Instead, herewith the necessarily abbreviated, "Cliff Notes" version:
Richard Henry Lee of Virginia, primary author of the Second Amendment as
well as the rest of the Bill of Rights, rose in 1788 to advise us that, "A
militia, when properly formed, are in fact the people themselves. ... To
preserve liberty, it is essential that the whole body of the people always
possess arms, and be taught alike, especially when young, how to use them."
In his aforementioned book "The Bill of Rights: Creation and
Reconstruction," professor Amar notes, "Several modern scholars have read
the (Second) amendment as protecting only arms bearing in organized 'state
militias,' like SWAT teams and National Guard units. ...
"This reading doesn't quite work. The states'-rights reading puts great
weight on the word militia, but the word appears only in the amendment's
subordinate clause. The ultimate right to keep and bear arms belongs to
'the people,' not the states. ...
"In 1789, when used without any qualifying adjective, 'the militia'
referred to all citizens capable of bearing arms," professor Amar
continues. "The seeming tension between the dependent and main clauses of
the Second Amendment thus evaporates on closer inspection -- the 'militia'
is identical to 'the people' in the core sense described above. Indeed, the
version of the amendment initially passed by the House, only to be
stylistically shortened in the Senate, explicitly defined the militia as
'composed of the body of the People."
Let us now turn to the Oct. 16, 2001, decision of the 5th U.S. Circuit
Court of Appeals, sitting in New Orleans, in the case United States v.
Emerson.
"We have found no historical evidence that the Second Amendment was
intended to convey militia power to the states ... or applies only to
members of a select militia while on active duty," the appeals court ruled.

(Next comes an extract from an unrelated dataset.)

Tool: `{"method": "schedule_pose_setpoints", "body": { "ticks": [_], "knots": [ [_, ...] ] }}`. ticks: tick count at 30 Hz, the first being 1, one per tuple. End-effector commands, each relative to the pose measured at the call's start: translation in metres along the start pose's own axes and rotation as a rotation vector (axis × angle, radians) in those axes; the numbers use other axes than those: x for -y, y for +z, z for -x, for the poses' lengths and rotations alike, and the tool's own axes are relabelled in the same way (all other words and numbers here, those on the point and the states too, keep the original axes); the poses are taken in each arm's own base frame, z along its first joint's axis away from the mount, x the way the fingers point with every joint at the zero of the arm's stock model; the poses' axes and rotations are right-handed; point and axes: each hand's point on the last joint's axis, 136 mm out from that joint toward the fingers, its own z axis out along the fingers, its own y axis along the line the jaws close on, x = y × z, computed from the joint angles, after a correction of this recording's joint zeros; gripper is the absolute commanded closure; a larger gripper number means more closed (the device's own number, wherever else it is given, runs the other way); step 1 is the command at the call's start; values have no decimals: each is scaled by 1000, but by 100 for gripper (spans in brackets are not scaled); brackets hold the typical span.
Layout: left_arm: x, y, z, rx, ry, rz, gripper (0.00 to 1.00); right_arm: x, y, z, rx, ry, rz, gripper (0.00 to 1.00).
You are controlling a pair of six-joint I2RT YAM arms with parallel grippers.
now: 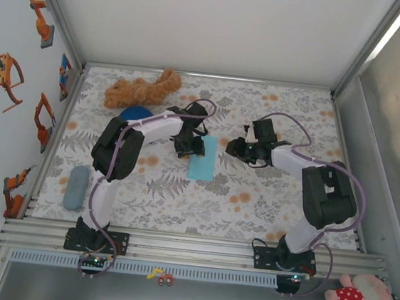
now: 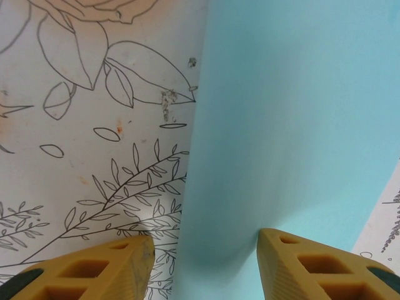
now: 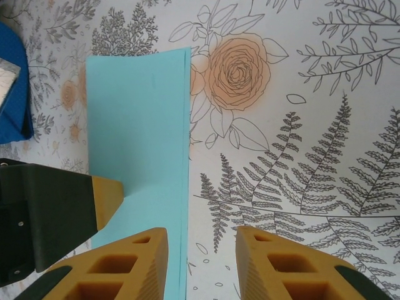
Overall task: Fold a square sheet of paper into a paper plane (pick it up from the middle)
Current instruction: First fold in half a square sheet of paper at the center of the table, then hold the square sheet of paper at the center of the table.
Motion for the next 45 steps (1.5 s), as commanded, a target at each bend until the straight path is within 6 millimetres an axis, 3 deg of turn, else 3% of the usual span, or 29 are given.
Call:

"All of the evidence indicates that the Second Amendment, like other parts
of the Bill of Rights, applies to and protects individual Americans.

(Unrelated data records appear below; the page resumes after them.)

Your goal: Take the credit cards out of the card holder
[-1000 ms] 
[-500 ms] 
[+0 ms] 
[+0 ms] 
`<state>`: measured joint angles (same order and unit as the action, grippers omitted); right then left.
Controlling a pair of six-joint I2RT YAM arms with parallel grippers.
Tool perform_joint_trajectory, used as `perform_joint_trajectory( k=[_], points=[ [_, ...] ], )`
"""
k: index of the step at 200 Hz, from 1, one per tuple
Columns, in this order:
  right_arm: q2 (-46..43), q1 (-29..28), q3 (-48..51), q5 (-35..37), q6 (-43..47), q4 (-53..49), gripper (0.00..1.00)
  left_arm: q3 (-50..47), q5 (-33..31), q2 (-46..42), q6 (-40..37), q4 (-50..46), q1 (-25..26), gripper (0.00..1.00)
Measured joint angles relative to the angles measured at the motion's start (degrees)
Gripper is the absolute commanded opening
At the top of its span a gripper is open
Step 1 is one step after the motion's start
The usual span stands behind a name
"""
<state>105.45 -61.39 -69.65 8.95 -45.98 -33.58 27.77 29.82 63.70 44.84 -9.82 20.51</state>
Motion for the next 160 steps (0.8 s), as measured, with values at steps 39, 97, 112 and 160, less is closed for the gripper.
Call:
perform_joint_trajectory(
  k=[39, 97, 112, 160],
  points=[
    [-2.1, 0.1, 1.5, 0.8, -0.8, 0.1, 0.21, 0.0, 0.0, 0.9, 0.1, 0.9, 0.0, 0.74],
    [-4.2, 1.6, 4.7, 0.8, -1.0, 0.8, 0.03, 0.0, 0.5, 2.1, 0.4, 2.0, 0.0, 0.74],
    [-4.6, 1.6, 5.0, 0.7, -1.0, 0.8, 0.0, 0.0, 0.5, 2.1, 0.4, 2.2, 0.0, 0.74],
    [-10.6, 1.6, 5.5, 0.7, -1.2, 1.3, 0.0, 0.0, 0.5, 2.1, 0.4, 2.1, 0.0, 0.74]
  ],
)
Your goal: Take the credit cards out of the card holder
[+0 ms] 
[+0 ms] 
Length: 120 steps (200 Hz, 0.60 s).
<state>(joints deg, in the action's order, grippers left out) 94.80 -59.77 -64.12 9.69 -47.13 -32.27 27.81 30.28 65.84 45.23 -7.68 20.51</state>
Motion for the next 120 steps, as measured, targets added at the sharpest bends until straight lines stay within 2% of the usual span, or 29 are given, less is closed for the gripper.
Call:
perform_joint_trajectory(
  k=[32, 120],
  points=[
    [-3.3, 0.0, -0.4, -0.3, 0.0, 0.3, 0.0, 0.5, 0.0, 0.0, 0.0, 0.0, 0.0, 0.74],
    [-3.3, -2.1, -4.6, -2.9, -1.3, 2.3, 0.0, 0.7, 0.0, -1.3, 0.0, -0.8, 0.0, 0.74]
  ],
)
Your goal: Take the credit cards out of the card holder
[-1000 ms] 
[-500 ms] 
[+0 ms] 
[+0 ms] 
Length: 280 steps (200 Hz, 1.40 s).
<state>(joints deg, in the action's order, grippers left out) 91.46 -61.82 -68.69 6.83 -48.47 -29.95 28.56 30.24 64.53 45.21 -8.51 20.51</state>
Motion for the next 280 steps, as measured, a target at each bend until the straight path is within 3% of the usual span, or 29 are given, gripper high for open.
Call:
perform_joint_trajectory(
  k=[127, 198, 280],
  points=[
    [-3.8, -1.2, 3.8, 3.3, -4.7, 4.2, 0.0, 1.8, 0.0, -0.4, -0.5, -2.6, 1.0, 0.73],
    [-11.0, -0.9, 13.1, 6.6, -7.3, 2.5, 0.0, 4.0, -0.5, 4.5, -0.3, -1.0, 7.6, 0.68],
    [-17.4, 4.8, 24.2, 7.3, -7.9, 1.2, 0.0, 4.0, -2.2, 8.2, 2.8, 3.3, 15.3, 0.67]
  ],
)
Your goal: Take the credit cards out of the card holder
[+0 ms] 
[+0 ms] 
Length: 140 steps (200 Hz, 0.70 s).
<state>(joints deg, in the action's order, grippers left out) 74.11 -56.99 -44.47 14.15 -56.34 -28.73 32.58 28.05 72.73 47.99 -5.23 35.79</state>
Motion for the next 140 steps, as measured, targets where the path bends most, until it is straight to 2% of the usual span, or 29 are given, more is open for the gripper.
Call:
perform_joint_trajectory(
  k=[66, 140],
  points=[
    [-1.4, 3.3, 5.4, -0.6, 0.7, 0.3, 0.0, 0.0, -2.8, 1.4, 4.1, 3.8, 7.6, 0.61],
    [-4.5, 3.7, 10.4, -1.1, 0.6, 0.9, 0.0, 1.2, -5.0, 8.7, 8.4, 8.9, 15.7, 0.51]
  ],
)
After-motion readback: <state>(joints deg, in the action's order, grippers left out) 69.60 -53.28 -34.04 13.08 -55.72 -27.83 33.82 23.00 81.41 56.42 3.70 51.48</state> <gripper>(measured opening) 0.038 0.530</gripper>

"We find that the history of the Second Amendment reinforces the plain
meaning of the text, namely that it protects individual Americans in their
right to keep and bear arms whether or not they are members of a select
militia or performing military service or training."

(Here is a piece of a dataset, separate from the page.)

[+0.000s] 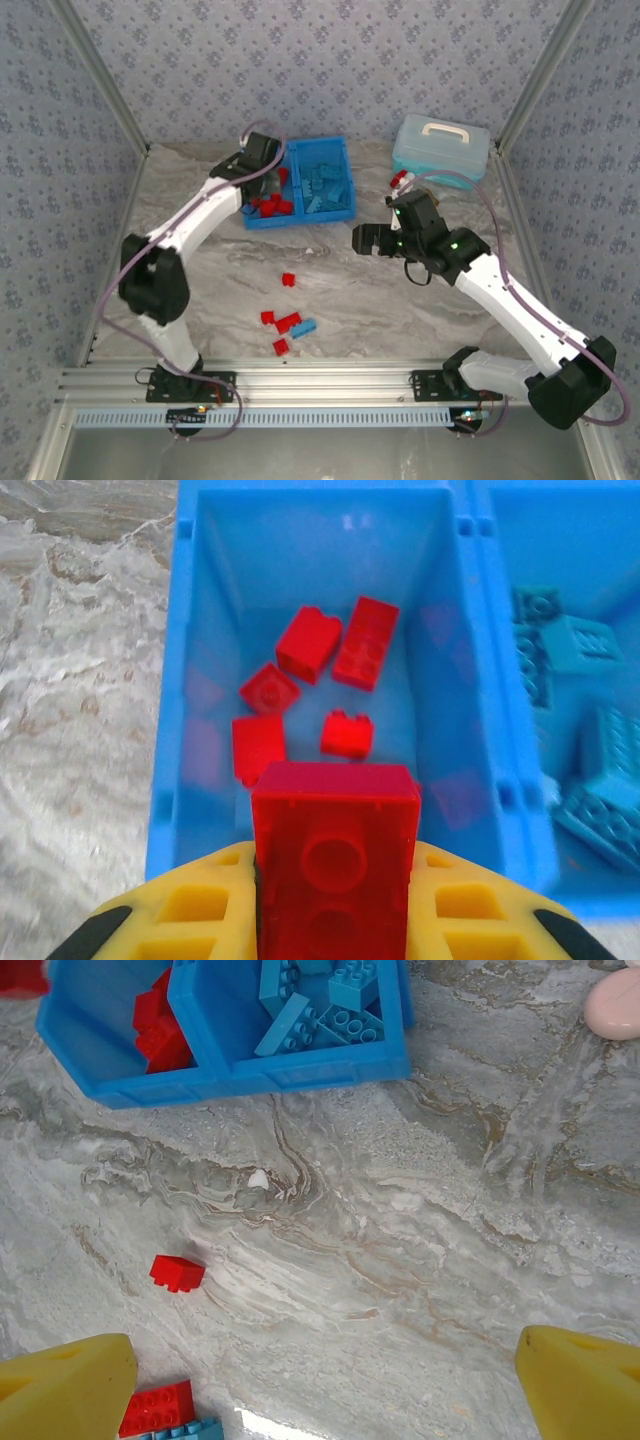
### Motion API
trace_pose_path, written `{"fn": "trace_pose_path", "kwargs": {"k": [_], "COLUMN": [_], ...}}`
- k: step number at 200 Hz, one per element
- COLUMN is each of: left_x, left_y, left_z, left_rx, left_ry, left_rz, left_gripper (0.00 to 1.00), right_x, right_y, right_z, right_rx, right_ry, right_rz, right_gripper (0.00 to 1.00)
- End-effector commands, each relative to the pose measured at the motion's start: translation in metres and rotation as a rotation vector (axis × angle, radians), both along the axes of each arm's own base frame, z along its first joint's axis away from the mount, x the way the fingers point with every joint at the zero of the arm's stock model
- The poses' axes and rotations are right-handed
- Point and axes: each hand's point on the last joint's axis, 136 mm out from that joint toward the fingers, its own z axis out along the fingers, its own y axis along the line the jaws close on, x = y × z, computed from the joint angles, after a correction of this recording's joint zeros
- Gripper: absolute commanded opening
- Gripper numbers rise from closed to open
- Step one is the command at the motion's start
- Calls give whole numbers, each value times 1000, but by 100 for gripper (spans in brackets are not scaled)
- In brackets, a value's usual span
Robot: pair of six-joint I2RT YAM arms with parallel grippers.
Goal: Sort the legos into containers by color
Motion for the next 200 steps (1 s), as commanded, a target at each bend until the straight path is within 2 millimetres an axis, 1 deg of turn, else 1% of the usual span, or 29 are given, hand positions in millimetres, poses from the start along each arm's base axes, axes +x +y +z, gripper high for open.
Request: {"fn": "trace_pose_path", "kwargs": {"k": [1, 15, 17, 23, 29, 31, 38, 45, 59, 81, 99, 105, 113, 118, 130, 139, 152, 167, 184, 200], "left_x": [39, 63, 64, 72, 77, 81, 87, 90, 94, 90, 80, 74, 65, 56, 32, 12, -23, -63, -107, -140], "left_y": [-12, -13, -13, -14, -13, -15, -18, -23, -29, -29, -24, -23, -19, -17, -14, -13, -12, -14, -19, -24], "left_z": [-3, -19, -26, -30, -40, -35, -36, -37, -32, -14, 10, 19, 36, 37, 55, 62, 62, 49, 20, -10], "left_rx": [-7, -39, -41, -56, -63, -72, -78, -86, -106, -118, -125, -129, -142, -145, -172, -188, -193, -189, -170, -150], "left_ry": [-27, -5, 8, 16, 35, 22, 23, 27, 16, -8, -41, -51, -74, -68, -92, -95, -80, -45, 12, 68], "left_rz": [-48, -30, -30, -23, -18, -21, -28, -44, -66, -77, -84, -84, -85, -85, -94, -104, -120, -141, -170, -183], "left_gripper": [28, 30, 31, 33, 35, 36, 37, 39, 44, 53, 54, 54, 55, 55, 55, 55, 55, 55, 55, 55], "right_x": [-5, -6, -6, -7, -7, -8, -8, -9, -10, -9, -7, -7, -6, -6, -5, -3, -1, 2, 6, 9], "right_y": [-5, -4, -4, -4, -3, -3, -4, -5, -7, -7, -5, -4, -2, -1, 0, 0, 1, 3, 7, 12], "right_z": [3, 2, 2, 3, 3, 4, 5, 6, 8, 10, 10, 8, 8, 8, 7, 7, 6, 4, 0, -4], "right_rx": [-2, 3, 4, 8, 8, 9, 7, 6, 3, 9, 13, 11, 12, 11, 5, 1, 0, 2, 3, 2], "right_ry": [-3, 1, 2, 4, 5, 4, 4, 1, -5, -14, -11, -5, -2, -1, 3, 1, 0, -1, 5, 22], "right_rz": [-21, -20, -20, -19, -17, -16, -17, -19, -28, -32, -33, -30, -23, -22, -19, -23, -24, -25, -18, -7], "right_gripper": [100, 100, 100, 100, 100, 100, 100, 100, 100, 100, 100, 100, 100, 100, 100, 100, 100, 100, 100, 100]}}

In the Emerson decision, the 5th Circuit specifically rejected any reading
of the Second Amendment's preamble -- "A well-regulated militia, being
necessary to the security of a free state" -- as meaning anything other
than a simple directive that the entire body of the people, capable of
bearing arms, must continue to be allowed to bear arms of current military
usefulness, "such as the pistol involved here," without requiring any
additional government permission, paperwork, license, or authorization.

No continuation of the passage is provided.